Home > Literature, Reviews > Review of Oryx and Crake by Margaret Atwood

Review of Oryx and Crake by Margaret Atwood

This was the first time I’d read and Margaret Atwood, and wasn’t entirely sure what to expect. I knew there was a little controversy about how she describes her work. Her books are marketed as literary fiction, but people (OK, one person that I know of – David Langford in Ansible Link – but I’m sure there are others) assert that she writes science fiction. She herself seems to want to distance herself from such a demeaning categorisation. Perhaps we should call it literary science fiction – that seems like a fair description.

I found the book to be a surprisingly pleasant and easy read. Which, I have a feeling, it’s not supposed to be – at least, not that pleasant and easy. It’s two stories, really, the story of ‘Snowman”s present and his past. As such it charts the world’s descent into catastrophe and its aftermath.

It felt like a familiar read – I seem to have read something (or somethings) similar in the past, but I can’t put my finger on what. It certainly reminded me of William Gibson, but his novels aren’t quite so post-apocalyptic. The writing has admirable clarity, peppered with a little dry (to the point of being strained) humour. It’s a fairly long novel, and can be a little tedious – but not too much: its readability makes up for that.

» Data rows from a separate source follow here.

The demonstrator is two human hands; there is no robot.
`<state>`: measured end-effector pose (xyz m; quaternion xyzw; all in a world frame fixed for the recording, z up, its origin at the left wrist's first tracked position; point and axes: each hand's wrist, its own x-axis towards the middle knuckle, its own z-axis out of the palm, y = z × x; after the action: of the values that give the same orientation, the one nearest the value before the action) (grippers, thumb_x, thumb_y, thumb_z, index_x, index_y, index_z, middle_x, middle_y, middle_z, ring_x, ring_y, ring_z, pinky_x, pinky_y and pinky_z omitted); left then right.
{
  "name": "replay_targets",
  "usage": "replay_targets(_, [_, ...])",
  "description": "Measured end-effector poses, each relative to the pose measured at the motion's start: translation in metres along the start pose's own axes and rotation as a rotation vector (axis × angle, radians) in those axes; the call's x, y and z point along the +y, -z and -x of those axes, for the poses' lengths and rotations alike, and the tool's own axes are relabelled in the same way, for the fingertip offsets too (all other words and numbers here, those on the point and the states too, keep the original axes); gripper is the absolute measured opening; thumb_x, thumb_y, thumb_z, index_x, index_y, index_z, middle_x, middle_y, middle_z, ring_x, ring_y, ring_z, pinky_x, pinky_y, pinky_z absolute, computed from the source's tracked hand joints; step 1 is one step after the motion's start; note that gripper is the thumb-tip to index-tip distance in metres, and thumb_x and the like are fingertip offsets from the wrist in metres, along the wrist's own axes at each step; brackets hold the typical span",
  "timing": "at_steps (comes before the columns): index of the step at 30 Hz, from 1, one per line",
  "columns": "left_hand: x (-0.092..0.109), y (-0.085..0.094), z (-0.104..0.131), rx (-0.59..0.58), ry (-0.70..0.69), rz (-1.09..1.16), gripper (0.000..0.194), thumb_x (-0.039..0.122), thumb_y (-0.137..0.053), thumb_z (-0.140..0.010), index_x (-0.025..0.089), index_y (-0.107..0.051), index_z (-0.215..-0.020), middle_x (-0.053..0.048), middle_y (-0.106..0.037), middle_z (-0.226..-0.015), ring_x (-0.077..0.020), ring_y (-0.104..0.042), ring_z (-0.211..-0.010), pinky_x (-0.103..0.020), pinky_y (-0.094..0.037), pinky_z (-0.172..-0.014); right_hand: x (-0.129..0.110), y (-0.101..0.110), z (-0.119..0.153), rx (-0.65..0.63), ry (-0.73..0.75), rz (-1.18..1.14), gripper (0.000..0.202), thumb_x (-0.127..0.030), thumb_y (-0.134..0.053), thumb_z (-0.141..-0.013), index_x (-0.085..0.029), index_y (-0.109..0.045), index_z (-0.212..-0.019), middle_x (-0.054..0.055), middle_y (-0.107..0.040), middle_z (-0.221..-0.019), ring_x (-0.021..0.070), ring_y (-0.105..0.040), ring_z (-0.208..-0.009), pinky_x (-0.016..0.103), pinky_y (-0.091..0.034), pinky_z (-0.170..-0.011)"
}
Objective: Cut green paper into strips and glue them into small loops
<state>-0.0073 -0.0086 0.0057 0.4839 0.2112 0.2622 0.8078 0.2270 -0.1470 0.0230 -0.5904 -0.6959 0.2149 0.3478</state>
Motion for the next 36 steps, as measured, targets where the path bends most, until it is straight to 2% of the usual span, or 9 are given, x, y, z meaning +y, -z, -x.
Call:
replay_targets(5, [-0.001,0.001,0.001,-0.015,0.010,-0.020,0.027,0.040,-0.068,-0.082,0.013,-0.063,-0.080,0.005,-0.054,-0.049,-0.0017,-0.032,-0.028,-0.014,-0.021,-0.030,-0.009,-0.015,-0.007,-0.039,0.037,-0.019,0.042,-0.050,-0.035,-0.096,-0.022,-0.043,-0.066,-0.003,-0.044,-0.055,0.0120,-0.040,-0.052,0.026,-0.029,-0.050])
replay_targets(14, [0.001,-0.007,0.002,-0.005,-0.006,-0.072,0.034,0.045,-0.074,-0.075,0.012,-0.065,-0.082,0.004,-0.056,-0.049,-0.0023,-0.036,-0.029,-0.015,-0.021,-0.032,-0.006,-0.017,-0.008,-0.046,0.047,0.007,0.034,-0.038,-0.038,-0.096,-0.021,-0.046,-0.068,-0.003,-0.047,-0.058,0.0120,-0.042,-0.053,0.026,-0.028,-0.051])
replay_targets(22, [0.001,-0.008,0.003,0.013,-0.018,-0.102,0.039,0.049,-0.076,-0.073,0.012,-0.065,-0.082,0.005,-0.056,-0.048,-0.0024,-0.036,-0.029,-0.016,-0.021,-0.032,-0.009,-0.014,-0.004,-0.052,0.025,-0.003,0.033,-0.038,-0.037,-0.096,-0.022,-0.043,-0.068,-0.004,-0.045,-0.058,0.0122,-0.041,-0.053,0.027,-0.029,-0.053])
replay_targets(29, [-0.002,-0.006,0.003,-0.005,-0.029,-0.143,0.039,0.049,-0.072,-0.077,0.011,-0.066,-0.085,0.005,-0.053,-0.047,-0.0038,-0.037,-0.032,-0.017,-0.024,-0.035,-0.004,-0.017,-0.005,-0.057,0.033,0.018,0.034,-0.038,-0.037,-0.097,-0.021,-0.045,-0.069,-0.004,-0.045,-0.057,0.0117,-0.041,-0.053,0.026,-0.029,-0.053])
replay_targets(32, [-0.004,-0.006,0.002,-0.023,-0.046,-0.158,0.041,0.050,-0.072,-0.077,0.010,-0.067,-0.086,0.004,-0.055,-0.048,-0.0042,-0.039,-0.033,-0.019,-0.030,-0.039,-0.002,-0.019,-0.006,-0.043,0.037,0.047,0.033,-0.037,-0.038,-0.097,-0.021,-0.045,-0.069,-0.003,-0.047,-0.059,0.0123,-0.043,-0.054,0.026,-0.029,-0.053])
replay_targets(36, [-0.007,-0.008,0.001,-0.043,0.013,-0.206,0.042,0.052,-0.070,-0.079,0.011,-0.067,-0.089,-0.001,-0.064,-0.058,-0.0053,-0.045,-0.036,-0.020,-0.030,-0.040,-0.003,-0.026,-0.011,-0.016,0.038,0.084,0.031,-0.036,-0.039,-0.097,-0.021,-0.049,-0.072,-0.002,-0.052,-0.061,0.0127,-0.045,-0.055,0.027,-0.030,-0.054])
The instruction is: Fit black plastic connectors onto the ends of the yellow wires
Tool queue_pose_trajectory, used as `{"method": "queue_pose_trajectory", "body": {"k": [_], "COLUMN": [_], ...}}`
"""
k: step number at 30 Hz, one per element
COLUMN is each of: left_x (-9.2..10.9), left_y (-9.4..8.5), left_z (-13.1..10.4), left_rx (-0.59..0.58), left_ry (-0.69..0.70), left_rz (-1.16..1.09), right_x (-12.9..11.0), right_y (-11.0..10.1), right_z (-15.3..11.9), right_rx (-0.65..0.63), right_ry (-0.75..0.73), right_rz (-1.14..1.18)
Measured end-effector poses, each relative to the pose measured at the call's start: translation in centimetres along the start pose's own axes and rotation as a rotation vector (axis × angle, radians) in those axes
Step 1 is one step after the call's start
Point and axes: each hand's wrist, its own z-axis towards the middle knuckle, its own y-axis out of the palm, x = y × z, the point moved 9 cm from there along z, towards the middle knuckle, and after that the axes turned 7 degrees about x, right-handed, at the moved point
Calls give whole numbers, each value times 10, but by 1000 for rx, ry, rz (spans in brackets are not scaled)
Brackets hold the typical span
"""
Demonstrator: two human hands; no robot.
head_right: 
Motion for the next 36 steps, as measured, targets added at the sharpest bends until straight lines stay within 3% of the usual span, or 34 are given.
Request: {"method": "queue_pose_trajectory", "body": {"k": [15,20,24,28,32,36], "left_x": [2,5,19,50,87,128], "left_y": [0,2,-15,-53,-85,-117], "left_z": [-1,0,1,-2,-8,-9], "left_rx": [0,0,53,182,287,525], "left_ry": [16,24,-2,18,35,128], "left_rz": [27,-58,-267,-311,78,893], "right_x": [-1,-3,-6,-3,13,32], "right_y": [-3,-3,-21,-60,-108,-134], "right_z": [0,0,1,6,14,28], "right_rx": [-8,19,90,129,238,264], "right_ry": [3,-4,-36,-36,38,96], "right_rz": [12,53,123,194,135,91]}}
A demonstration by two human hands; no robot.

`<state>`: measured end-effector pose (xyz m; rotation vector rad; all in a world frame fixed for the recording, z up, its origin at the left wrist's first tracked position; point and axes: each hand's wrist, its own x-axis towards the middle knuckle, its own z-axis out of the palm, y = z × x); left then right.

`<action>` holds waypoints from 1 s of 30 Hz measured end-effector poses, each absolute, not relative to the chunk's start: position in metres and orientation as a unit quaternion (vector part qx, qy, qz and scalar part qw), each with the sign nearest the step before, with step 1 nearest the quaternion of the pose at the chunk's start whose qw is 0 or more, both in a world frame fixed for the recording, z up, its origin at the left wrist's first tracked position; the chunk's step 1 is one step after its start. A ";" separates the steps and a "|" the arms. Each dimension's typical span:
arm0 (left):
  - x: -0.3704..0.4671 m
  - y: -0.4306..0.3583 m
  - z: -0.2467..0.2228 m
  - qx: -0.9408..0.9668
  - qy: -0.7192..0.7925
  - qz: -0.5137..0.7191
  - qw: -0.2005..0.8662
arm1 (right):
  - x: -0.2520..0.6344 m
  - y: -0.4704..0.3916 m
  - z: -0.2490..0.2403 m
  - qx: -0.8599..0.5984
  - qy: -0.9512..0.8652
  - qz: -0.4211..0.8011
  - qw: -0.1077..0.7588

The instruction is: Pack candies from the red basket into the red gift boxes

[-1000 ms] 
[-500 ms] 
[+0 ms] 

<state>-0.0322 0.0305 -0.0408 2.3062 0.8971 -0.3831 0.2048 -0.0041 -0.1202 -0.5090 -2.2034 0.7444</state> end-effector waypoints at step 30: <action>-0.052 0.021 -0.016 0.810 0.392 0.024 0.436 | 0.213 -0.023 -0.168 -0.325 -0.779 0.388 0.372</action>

The world described – where genetic engineering rules and eventually causes the collapse of civilisation – is well-drawn. Perhaps a little too well-drawn, or at least too deliberately drawn. Suspension of disbelief comes into play – you can’t really enjoy a book, I think, unless you’re willing to take it on its own terms – but while the picture of rampant capitalism and scientific ingenuity certainly bears an amount of truth, it doesn’t really ring all that true. Snowman’s world is a literary creation, serving the purposes of the author. It’s all very logical, but a bit lifeless.

Snowman works reasonably well as a main character. He’s reflective and human, but passive. The end of the story involves the outcome of a rare act of initiative-taking by him, but is finally inconclusive. Which, given that this is literary fiction – and therefore only secondarily (or less) interested in plot – isn’t a surprise.

In the end, Oryx and Crake is an interesting and engaging read, and consistently well-executed, but it didn’t move me much.